**What this task involves**
Could you print exactly the lines of the listing below, starting at the line that has "I'm trying to determine whether the white plastic fork" and ending at the line that has "blue D block right: 259,37 stays put", and only those lines?

○ ○ ○ ○ ○

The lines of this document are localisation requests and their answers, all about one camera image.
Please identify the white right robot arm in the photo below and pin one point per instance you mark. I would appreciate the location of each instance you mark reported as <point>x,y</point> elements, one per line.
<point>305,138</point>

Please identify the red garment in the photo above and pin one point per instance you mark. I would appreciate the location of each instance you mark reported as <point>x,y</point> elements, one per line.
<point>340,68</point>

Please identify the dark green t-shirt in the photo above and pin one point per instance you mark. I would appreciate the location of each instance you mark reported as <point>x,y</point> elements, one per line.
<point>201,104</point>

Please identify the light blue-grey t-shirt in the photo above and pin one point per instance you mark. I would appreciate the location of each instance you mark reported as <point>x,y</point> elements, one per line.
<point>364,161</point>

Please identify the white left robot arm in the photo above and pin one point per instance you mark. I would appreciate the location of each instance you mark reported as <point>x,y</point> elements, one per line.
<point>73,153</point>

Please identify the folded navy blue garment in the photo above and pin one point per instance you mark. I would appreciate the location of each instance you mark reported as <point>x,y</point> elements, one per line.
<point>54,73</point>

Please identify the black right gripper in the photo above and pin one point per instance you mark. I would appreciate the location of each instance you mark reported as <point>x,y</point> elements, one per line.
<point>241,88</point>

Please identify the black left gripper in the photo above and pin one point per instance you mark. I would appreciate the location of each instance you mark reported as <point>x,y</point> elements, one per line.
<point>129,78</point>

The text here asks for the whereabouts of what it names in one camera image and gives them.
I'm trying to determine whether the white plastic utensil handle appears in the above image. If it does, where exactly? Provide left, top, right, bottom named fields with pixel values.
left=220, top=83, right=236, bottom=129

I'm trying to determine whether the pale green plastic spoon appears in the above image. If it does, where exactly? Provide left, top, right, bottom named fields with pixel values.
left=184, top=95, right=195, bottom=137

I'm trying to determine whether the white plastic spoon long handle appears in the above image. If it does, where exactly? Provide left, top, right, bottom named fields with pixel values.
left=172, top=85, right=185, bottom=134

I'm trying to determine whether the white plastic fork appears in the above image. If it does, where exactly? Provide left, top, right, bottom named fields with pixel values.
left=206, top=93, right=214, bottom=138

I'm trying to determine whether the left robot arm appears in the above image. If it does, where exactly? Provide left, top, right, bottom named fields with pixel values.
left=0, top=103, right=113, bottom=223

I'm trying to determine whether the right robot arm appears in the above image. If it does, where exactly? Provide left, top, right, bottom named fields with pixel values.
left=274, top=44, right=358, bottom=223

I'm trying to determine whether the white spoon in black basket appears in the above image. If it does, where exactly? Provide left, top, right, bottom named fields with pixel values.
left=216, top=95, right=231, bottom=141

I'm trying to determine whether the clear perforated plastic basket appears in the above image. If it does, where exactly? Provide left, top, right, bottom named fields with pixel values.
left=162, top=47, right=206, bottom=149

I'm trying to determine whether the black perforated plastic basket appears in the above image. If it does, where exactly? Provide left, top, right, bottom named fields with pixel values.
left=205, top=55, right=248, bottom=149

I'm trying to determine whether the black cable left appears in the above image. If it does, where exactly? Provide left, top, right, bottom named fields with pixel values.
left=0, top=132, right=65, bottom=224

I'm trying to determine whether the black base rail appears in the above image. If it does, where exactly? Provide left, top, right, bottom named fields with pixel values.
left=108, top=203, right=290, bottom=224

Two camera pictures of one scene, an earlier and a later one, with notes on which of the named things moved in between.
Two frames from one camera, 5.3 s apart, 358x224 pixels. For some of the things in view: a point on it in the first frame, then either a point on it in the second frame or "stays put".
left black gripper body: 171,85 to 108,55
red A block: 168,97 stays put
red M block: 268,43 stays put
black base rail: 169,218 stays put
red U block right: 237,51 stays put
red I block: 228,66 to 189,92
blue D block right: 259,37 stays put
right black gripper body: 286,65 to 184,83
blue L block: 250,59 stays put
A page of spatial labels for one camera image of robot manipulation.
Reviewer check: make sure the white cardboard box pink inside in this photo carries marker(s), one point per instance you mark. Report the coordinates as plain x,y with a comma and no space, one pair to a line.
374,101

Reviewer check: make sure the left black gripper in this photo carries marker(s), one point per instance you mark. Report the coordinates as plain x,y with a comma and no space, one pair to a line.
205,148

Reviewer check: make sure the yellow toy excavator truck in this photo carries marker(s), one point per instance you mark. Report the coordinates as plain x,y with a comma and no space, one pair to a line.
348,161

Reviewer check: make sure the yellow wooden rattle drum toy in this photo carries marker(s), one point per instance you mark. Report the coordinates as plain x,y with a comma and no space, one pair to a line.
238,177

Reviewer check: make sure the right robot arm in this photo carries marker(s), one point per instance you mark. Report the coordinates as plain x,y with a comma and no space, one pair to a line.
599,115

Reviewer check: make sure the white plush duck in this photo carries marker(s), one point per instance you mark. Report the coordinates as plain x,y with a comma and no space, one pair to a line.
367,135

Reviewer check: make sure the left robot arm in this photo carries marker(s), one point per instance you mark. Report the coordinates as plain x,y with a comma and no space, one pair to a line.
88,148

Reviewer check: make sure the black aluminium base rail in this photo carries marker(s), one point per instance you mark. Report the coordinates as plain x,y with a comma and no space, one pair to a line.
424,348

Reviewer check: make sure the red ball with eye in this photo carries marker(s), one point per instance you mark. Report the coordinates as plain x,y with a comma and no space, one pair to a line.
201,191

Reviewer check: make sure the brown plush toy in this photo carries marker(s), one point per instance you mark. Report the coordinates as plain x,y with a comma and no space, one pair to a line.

○ ○ ○ ○ ○

**Response**
I'm trying to determine whether the white plastic fork appears in the above image. If it does, where exactly? Provide left, top, right, bottom named fields with pixel values.
left=206, top=93, right=214, bottom=138

I'm trying to determine whether the left robot arm appears in the above image. If it does, where exactly? Provide left, top, right, bottom named fields with pixel values.
left=0, top=103, right=113, bottom=223

I'm trying to determine whether the right robot arm appears in the above image. If it does, where exactly? Provide left, top, right, bottom named fields with pixel values.
left=274, top=44, right=358, bottom=223

I'm trying to determine whether the white spoon in black basket appears in the above image. If it does, where exactly? Provide left, top, right, bottom named fields with pixel values.
left=216, top=95, right=231, bottom=141

I'm trying to determine whether the clear perforated plastic basket appears in the above image. If it does, where exactly? Provide left, top, right, bottom named fields with pixel values.
left=162, top=47, right=206, bottom=149

I'm trying to determine whether the black perforated plastic basket appears in the above image. If it does, where exactly? Provide left, top, right, bottom named fields with pixel values.
left=205, top=55, right=248, bottom=149

I'm trying to determine whether the black cable left appears in the above image. If it does, where exactly? Provide left, top, right, bottom named fields with pixel values.
left=0, top=132, right=65, bottom=224

I'm trying to determine whether the black base rail appears in the above image. If it does, where exactly? Provide left, top, right, bottom named fields with pixel values.
left=108, top=203, right=290, bottom=224

Two camera pictures of one scene, an earlier and a later one, with notes on which of the named things moved in between.
Two frames from one camera, 5.3 s apart, 358x224 pixels. For some of the things in view: a point on it in the first frame, then either a point on it in the second frame or "stays put".
left black gripper body: 171,85 to 108,55
red A block: 168,97 stays put
red M block: 268,43 stays put
black base rail: 169,218 stays put
red U block right: 237,51 stays put
red I block: 228,66 to 189,92
blue D block right: 259,37 stays put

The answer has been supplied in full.